I made an unplanned trip to Nashville last week. I decided on Saturday afternoon, left Sunday morning, and got back Thursday evening. I went because someone was interested in renting my house and said that the sooner I found a place to live, the sooner he would take over! His plan was to pay my mortgage payment each month while renting my house out to someone else for more money than he paid me, and he would keep the excess as payment for managing things. Eventually - with no set time frame for this - he might even buy the house from me.
Sounds almost too good to be true, doesn't it? But I was referred to him by someone I knew and trusted, someone who grew up with this guy and vouched for him. I was sure God brought us together because this was the answer to my prayer and my way to get to Nashville sooner rather than later. I was so excited, and so grateful, that I didn't think to ask a lot of the questions I probably should have asked.

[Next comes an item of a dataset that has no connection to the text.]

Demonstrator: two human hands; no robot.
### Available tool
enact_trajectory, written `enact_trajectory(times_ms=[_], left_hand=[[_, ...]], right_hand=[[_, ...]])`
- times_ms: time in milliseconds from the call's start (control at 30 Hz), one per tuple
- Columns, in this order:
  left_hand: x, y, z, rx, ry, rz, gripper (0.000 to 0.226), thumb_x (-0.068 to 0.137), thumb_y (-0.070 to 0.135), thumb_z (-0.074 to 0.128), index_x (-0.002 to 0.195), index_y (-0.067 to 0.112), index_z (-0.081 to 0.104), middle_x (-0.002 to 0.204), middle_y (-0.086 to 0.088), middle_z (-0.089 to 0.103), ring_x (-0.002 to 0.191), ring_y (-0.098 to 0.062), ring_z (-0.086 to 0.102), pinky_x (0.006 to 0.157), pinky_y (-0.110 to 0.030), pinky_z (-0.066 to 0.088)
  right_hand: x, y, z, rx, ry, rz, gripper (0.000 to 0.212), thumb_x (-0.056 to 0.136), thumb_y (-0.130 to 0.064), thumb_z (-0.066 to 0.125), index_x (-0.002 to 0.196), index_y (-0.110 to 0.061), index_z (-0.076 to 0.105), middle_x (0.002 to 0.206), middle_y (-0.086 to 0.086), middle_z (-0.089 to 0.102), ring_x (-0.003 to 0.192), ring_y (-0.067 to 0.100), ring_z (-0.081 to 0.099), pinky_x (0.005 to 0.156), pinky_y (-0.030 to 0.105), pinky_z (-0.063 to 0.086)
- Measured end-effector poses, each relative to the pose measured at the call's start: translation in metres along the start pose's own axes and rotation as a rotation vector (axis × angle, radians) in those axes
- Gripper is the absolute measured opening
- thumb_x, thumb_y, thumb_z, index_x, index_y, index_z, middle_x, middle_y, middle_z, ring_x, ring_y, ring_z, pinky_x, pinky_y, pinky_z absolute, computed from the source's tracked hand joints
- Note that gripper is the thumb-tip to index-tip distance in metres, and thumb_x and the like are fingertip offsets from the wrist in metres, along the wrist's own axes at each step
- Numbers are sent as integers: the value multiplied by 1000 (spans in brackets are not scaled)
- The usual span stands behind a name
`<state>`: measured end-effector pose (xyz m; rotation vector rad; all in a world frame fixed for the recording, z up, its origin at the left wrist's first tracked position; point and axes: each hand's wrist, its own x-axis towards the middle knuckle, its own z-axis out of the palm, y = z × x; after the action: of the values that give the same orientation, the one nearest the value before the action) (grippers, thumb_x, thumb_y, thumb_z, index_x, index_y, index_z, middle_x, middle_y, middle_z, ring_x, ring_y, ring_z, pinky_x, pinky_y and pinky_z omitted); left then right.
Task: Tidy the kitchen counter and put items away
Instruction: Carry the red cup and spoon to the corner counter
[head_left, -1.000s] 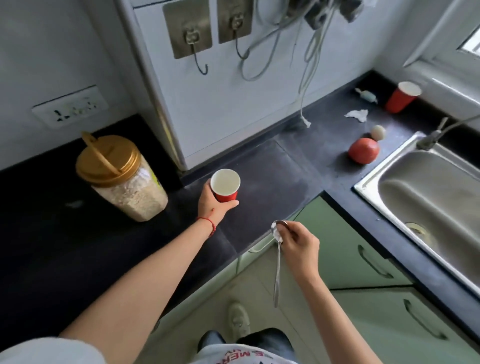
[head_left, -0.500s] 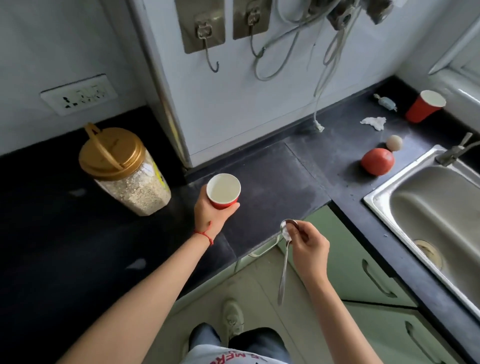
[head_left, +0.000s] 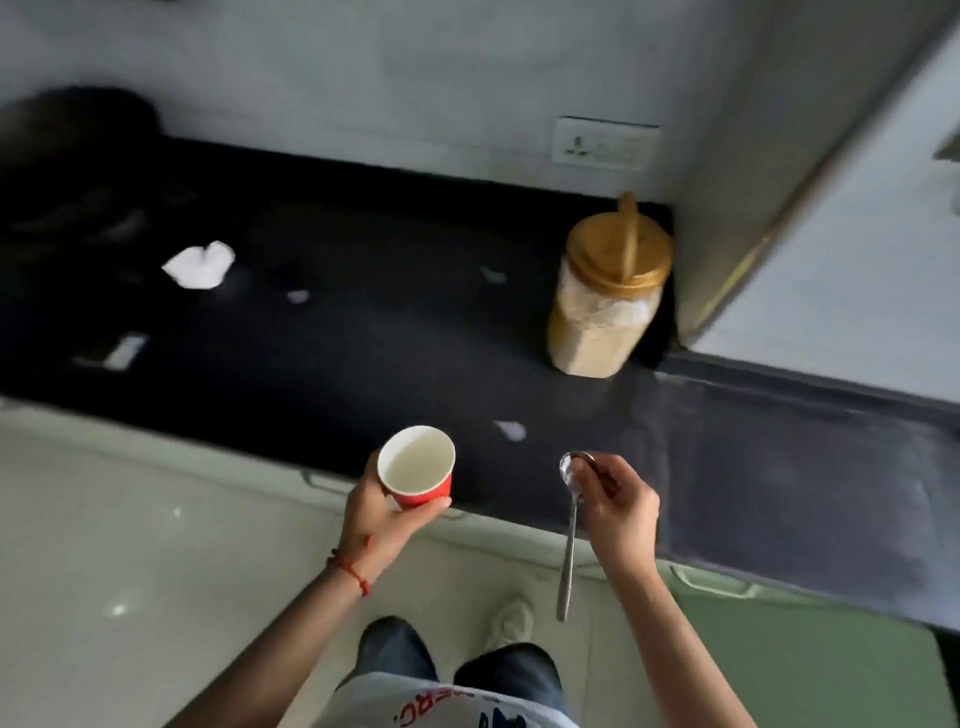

When I got to Nashville, my son started asking me questions that I didn't have answers for, like: what happens if he doesn't pay the rent; what happens if he rents it to someone who doesn't pay the rent and then trashes the place; what happens if he dies? The more we discussed it, the more my soaring spirits fell.
I went to bed that night, but didn't get much sleep. The next morning, as I was heading out to look at apartments, I decided to stop and see the realtor that I had used before. He voiced the same concerns that my son had, and told me it was a risky proposition, because the bottom line was that I was liable if things went south because I am the owner of the house. He suggested I get a real estate attorney to look over any rental contract, and also encouraged me to get answers to my questions.
I didn't rent an apartment in Nashville. I did look at a couple just to see what was available, since it's been thirty years since I rented an apartment, and didn't really know what was out there. I found out that rentals are in short supply in Nashville right now and rents are more than I imagined they would be, at least in any of the places I'd consider living. I also looked at some condos, just to compare the two. I was checking out my options.
I came back to Pittsburgh with a lot of questions and a much more realistic outlook. I've talked to the rental guy, and some of my fears have been diminished. I'm still feeling like this might be a good thing. But this is a big step, and I'm not sure what I'm supposed to do. I'm still thinking about it. It is, however, another option, a tool that is available if I choose to use it.
Several weeks ago I taught a Reiki master class, and during the attunements, there was a very long message from God that came through. Part of the message was about God giving us tools to use to help us on our journeys. He said, "...remember that just because you have a tool available doesn't mean it's time to use that tool. You need to develop discernment." That's what I'll be doing over these next few weeks, working to discern whether this is a tool that I'm supposed to use to get me to Nashville, or whether it came into my life for another reason. I'll let you know what I decide.